__AIM OF THE EXERCISE__. Scan the records that follow, and whenever a line has the word "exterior", copy it.

__MATERIAL PROVIDED__.

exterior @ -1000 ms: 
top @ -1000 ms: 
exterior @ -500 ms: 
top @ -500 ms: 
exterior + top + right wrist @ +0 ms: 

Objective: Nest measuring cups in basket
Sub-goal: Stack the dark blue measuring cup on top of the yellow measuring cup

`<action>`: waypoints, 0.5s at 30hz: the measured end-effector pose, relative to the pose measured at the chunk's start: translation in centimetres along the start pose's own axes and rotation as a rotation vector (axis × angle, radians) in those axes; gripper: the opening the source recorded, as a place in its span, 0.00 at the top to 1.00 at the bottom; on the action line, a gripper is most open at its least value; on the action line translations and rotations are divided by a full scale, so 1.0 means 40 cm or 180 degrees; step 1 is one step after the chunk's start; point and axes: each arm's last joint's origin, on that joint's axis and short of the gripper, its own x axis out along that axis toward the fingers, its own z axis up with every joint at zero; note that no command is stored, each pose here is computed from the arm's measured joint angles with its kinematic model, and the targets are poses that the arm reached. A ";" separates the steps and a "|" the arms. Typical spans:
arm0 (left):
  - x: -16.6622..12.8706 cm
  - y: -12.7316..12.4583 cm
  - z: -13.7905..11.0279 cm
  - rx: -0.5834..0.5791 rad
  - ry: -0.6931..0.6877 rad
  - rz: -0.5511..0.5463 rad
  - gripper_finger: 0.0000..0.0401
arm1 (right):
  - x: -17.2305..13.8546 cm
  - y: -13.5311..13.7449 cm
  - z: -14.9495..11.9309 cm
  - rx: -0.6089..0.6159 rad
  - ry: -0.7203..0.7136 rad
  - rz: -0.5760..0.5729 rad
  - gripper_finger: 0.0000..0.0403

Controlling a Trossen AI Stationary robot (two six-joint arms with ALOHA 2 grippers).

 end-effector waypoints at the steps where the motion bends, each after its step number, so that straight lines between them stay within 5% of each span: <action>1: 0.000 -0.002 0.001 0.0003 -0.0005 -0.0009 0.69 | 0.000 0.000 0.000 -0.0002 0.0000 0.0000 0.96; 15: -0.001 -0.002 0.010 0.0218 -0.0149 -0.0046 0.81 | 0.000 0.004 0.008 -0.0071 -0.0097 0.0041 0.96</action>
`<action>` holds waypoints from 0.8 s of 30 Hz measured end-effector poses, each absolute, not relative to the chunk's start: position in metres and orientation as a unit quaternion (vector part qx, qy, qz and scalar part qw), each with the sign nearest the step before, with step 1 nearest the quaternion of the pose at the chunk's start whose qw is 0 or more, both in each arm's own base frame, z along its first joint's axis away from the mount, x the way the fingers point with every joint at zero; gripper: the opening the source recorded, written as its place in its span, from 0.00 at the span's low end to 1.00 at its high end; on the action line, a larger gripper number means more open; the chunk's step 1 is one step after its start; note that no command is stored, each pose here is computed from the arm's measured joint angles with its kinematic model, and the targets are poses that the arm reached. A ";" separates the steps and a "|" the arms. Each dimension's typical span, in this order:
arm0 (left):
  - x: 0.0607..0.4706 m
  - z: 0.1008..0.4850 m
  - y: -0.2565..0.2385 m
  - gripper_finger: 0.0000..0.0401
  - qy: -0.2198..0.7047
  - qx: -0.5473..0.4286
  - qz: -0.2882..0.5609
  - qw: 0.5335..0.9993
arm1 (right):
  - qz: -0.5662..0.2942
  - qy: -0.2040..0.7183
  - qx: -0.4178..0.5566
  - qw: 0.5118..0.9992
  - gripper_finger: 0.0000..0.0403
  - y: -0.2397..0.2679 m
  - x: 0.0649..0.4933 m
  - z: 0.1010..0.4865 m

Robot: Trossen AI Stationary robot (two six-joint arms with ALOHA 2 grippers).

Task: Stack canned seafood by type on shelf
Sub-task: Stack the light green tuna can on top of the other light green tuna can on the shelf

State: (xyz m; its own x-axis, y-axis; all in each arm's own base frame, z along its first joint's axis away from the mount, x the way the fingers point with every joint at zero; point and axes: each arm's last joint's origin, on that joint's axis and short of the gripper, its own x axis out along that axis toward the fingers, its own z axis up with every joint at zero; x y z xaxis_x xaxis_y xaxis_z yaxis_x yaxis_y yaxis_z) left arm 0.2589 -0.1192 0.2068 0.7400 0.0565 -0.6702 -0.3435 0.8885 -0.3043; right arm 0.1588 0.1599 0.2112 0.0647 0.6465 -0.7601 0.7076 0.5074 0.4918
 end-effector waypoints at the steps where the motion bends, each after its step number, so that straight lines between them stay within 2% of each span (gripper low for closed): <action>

__EXPECTED ANSWER__.
exterior @ -1000 ms: 
exterior @ -500 ms: 
exterior + top + right wrist @ +0 ms: 

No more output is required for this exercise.